# QA/QC
 
### What is QA/QC:
The task of annotating the quality of collected data/observation:

    - GOOD
    - BAD
    - SUSPECT
    - UNKNOWN
    
### Why QA/QC is needed:

Due to different conditions in the natural environment, observations collected by sensors may not be reliable.  
The quality assurance and control of data collected from sensor is very important to make sure the applicability.

### What are methods to annotate data with QA/QC flags:

[IOOS](https://ioos.github.io/ioos_qc/resources.html) has defined standard and statistical methods to annotate quality check on data. As for each essential ocean variable (EoV) different set of statistical tests are recommended to ensure the quality of collected data. Please read the [mannual](https://github.com/ioos/ioos_qc/blob/main/resources/argo-quality-control-manual.pdf) and [mannual In-situ](https://cdn.ioos.noaa.gov/media/2019/08/QARTOD_Currents_Update_Second_Final.pdf)


### Why thresholds are necessary

[IOOS](https://ioos.github.io/ioos_qc/resources.html) developed a IOOS_QC python package in which different statistical functions are implemented. As each statistical function requires series to observations (time-series data), as well as it requires additional parameters which are referred as thresholds. 

For Example:

The most basic test for each EoV is `range test` where the natural range of value is used to validate the observation (data value). E.g., for sea surface temperature the global range is between -2.5 and 40.0.

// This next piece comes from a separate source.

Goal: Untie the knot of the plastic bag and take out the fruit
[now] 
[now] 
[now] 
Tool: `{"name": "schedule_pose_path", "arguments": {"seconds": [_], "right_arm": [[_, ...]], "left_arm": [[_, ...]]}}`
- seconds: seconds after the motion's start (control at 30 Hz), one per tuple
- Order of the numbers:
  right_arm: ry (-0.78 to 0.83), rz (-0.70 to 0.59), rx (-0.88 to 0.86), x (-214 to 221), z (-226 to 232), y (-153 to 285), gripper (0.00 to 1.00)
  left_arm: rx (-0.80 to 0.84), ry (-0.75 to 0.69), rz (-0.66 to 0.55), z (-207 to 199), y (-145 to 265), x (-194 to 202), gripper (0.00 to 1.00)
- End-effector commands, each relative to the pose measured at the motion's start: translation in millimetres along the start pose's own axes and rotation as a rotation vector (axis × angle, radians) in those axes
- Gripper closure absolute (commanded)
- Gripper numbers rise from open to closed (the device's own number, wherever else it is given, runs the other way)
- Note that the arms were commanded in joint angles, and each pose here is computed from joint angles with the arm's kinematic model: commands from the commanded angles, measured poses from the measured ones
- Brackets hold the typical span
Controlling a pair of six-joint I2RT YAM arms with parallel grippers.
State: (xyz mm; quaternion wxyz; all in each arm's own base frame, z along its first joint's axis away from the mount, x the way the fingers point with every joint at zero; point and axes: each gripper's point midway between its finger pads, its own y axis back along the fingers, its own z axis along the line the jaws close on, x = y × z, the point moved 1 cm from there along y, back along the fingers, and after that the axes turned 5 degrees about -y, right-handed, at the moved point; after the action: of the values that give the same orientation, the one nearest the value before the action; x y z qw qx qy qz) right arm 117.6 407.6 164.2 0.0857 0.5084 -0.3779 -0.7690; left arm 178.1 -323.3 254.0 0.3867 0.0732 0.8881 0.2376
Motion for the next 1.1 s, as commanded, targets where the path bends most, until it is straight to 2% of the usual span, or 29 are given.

### What current data is avaiable which has QA/QC annotations

### How we are trying to estimate

In the CIOOS Atlantic, only datasets provided by CMAR contain quality check flags related to sea surface temperature, dissolve oxygen, salinity, and depth.

In [None]:
import pandas as pd
import math

## Step#1:  Download the data as csv
The csv file contain first column as field name and second column contains the unit of each value.

## Step#2: Replacing String flag into int Flags
By default, the raw data contains flag in String but for easy to process we replace string into integer to optimize. We save the a new file as .csv

In [None]:
class QartodFlags:
    """Primary flags for QARTOD."""
    GOOD = 1
    UNKNOWN = 2
    SUSPECT = 3
    FAIL = 4
    MISSING = 9

################# REPLACE FLAGS FROM STRING TO INT FROM CSV##################
def custom_replacement(value):
    if value == 'Not Evaluated':
        return QartodFlags.UNKNOWN
    elif value == 'Pass':
        return QartodFlags.GOOD
    elif value == 'Suspect/Of Interest':
        return QartodFlags.SUSPECT
    elif value == 'Fail':
        return QartodFlags.FAIL
    elif math.isnan(float(value)):
        return -1
    else:
        print(f"Unknown [{value}]")

    return value

csv_name = "D://CIOOS-Full-Data/"
# if the file is big then process into chunks
df_chunks = pd.read_csv(csv_name, chunksize=10000)
columns_ = None
header_written = False
for df in df_chunks:
    if columns_ is None:
        lst_col  = list(df.columns)
        # columns which starts with `qc_` are flag columns
        columns_ = [col for col in lst_col if "qc" in col.lower()]
    for col in columns_:
        df[col] = df[col].apply(custom_replacement)

    df.to_csv(csv_name.replace(".csv", "_FlagCode.csv") , index=False, mode='a', header= not header_written)
    header_written = True
#######################################################

## Step#3: Grouping the data
The data is naturally grouped into station and sensor. 


## Current Feature Set:
1)	Rolling Standard Deviation
2)	Past-window mean – current value
3)	Future-window mean – current value
4)	Future-window mean – Past-window mean
5)	current value – ( (lead value – lag value)  / 2)
6)	Month Average Hourly Change – (lag Value – current Value)
7)	Month Average Hourly Change – (lead Value – current Value)
8)	(Current Value – q_997) if current value > q_997 else 0
9)	(Current Value – q_003) if current value < q_003 else 0
10)	 (Current Value – fwq_997) if current value > fwq_997 else 0
11)	(Current Value – fwq_003) if current value > fwq_003 else 0
12)	Month (1 - 12)